Required work:
The lines below, from the one holding "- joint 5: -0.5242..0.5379" through the final line, are to be copied exactly, with no other lines and no pictures.

Segment Start: Raw data

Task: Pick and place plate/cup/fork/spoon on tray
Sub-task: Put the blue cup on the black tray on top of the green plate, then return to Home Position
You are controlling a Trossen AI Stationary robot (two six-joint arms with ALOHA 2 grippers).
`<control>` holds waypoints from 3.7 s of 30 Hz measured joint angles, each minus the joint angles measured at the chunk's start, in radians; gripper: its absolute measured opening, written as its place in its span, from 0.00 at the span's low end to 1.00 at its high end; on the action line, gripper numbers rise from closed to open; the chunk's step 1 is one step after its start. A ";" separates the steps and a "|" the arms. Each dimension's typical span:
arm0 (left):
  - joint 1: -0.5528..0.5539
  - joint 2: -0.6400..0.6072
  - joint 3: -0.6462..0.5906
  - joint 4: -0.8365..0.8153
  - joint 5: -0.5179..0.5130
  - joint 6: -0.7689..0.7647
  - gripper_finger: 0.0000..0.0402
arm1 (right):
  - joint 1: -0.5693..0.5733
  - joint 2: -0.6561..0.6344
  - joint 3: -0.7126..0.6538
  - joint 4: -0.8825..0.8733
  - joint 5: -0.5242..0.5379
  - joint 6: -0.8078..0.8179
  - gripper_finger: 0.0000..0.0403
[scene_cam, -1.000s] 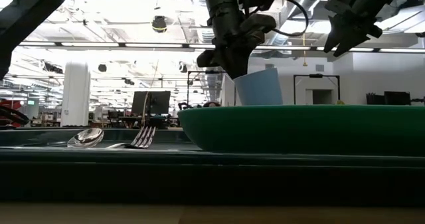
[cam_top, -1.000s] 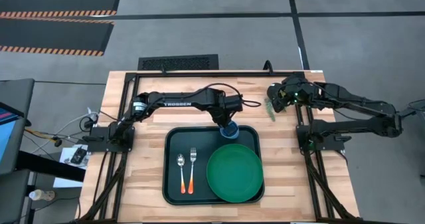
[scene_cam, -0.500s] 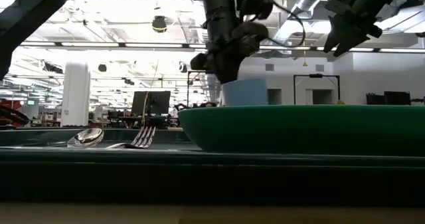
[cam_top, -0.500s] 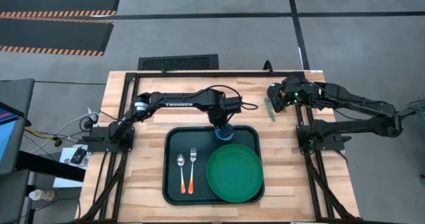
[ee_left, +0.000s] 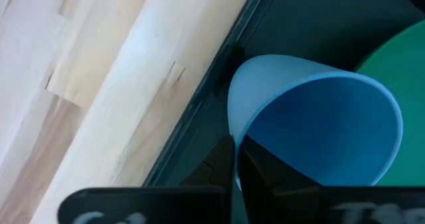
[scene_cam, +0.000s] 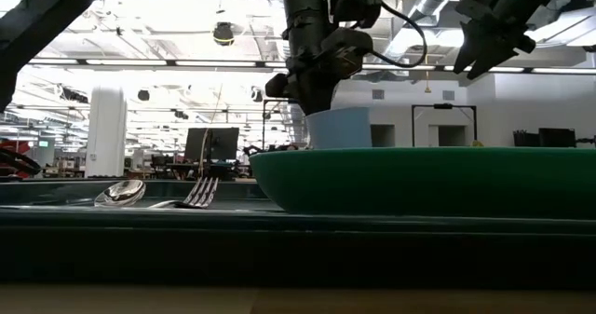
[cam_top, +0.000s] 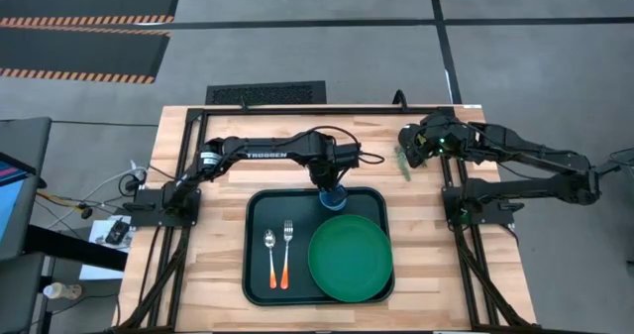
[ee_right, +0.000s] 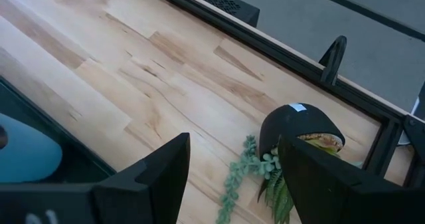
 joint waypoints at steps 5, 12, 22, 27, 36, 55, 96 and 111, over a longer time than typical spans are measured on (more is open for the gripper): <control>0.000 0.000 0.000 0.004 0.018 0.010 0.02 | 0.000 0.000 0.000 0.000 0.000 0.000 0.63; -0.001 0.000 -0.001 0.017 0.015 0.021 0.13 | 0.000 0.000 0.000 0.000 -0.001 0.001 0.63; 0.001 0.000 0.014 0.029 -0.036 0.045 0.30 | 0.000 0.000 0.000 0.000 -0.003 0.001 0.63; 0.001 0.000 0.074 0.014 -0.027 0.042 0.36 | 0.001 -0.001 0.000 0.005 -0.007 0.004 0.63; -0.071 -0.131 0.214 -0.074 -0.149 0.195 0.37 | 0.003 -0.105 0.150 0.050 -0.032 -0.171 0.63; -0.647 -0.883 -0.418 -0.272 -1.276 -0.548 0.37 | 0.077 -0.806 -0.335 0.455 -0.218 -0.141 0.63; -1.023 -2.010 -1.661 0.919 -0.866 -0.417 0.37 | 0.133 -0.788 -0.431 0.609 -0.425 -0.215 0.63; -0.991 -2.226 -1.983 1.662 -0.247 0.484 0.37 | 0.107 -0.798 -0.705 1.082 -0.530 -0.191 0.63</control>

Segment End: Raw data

The answer:
  - joint 5: -0.5242..0.5379
  - joint 6: -0.8078..0.8179
  - gripper_finger: 0.0000..0.0403
[scene_cam, -1.000s] 
[cam_top, -1.000s] 
[scene_cam, -0.500s] 
[cam_top, -0.500s] 
[ee_left, +0.000s] 
[scene_cam, +0.000s] 
[cam_top, +0.000s] 
[ee_right, +0.000s] 
 joint waypoints at steps 5, 12, 22, 27, 36, 55, 96 and 111, over a longer time than typical spans are measured on (more is open for the gripper): <control>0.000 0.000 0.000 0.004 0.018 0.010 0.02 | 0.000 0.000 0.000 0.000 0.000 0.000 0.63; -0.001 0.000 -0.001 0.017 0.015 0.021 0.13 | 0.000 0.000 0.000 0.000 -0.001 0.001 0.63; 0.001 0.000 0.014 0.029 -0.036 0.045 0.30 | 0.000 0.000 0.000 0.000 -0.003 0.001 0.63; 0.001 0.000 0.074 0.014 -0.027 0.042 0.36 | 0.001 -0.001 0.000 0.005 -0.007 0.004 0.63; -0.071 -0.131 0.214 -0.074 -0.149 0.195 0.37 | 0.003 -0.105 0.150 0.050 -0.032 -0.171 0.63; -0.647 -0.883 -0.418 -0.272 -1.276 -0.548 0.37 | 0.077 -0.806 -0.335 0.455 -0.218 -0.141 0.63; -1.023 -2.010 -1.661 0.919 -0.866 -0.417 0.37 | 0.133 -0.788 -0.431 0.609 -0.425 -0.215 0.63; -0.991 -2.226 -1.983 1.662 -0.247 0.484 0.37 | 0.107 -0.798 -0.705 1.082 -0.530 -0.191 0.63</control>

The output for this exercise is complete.